Cirugía de Cadera

Cirugía de Cadera

En la actualidad, padecer de dolores y molestias en la cadera ya no se limita únicamente a personas de mayor edad. Anualmente más de 330,000 pacientes—jóvenes y adultos incluidos—se someten a una intervención quirúrgica para erradicar estos padecimientos. 

Esta cirugía es mínimamente invasiva y requiere una incisión pequeña. Es un método en el que se remueve el cartílago y hueso dañado de la cadera y se reemplaza colocando un implante artificial para restablecer su alineación y función, aliviar el dolor y ayudar a restablecer el movimiento con más facilidad. 

Cuándo es necesaria una Cirugía de Cadera?

Si bien hay varias instancias en las que se recomienda esta cirugía, puede existir dos causas principales:

  • Fractura: los traumatismos que se producen como consecuencia de un golpe o de una caída, en la que el hueso y el cartílago se lesionan y se altera la movilidad de la articulación.
  • Artrosis: se produce por el deterioro del cartílago protector de la articulación de la cadera, lo cual genera fricción y deformación de los huesos que componen dicha articulación.

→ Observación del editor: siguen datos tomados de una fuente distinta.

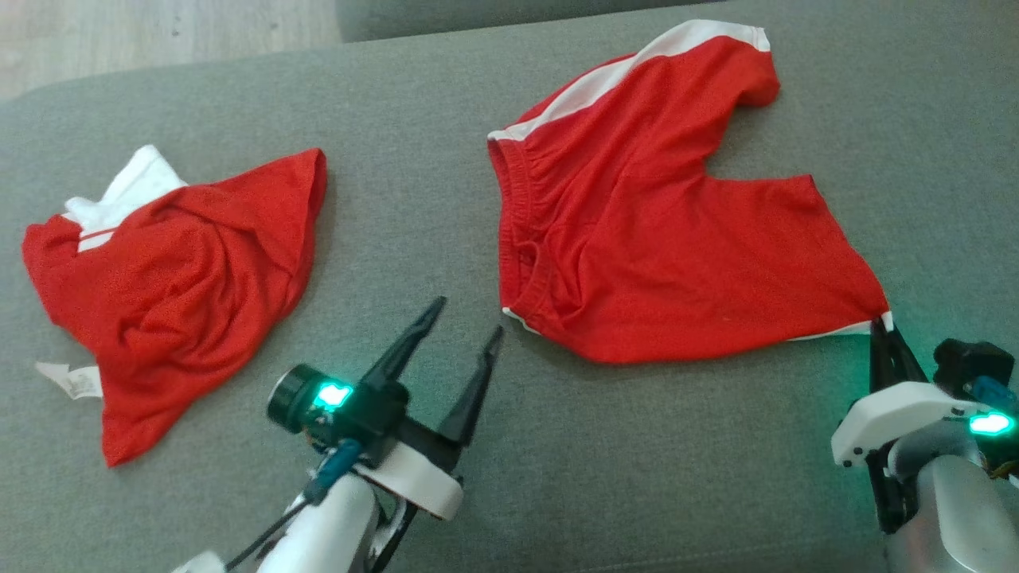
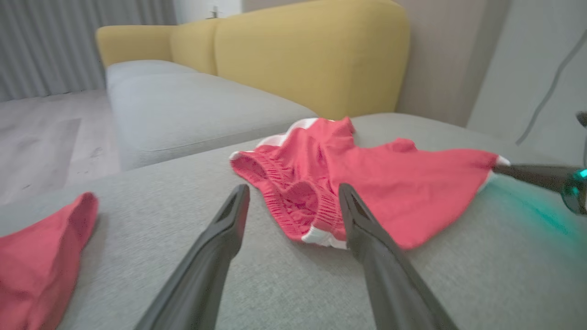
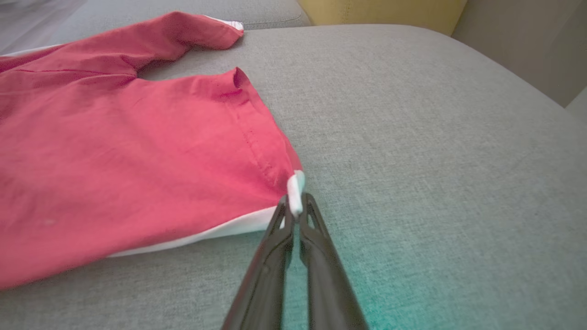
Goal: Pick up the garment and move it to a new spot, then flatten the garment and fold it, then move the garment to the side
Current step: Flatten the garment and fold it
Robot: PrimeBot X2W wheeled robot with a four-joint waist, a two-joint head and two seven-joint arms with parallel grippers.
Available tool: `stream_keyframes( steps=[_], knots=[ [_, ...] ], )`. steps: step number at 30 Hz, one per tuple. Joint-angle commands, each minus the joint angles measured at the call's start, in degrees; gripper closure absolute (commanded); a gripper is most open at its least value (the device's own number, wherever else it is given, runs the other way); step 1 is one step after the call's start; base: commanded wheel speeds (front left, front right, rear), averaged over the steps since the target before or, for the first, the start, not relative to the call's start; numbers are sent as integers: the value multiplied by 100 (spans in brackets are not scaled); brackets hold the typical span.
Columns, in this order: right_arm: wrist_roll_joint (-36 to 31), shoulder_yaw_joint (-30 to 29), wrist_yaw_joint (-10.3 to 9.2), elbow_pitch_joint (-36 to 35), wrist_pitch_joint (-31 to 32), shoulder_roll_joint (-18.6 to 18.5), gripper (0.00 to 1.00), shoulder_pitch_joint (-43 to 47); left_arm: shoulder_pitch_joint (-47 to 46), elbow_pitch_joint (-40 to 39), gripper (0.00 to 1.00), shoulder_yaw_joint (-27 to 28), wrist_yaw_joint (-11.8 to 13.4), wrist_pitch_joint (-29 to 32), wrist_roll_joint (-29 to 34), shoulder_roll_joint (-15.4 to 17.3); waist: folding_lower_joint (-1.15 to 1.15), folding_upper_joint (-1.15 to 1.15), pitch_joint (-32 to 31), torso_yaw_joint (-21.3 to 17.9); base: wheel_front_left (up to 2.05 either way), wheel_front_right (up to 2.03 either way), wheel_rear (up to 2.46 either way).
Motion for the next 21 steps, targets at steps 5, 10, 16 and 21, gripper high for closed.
stream_keyframes(
  steps=[5,10,16,21],
  knots=[
    [28,189,37,-279,56,-31,100,-86,-690,293,0,-598,-74,-9,224,302,0,0,159,-125,0,0,0],
    [109,250,37,-352,83,-31,100,-187,-1389,814,0,-1360,-81,67,303,602,0,0,356,-226,0,0,0],
    [186,349,37,-383,70,-31,100,-290,-2014,1341,0,-1810,-82,23,245,684,0,0,539,-321,0,0,0],
    [215,378,37,-363,57,-31,100,-332,-2287,1579,0,-2117,-83,-28,134,653,0,0,614,-343,0,0,0]
  ],
)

¿Existen riesgos o complicaciones?

  • Infección: Puede ser superficial provocada por la herida o presentarse alrededor de la prótesis.
  • Coágulos de Sangre: Los coágulos en las venas de la pierna o pelvis son las complicaciones más comunes de la cirugía. Comprometen la salud del paciente cuando se desplazan a los pulmones.
  • Sensación de desigualdad de largo de las piernas: Después de una cirugía de cadera, una pierna puede percibirse más larga o más corta que la otra.
  • Dislocación: El riesgo de dislocación es mayor en los primeros meses después de la cirugía, ya que los tejidos están cicatrizando. En esta situación, una segunda cirugía puede ser necesaria.
  • Aflojamiento y desgaste del implante: Con el paso del tiempo, la prótesis de cadera puede desgastarse o aflojarse. Esto se debe por la realización de actividades cotidianas.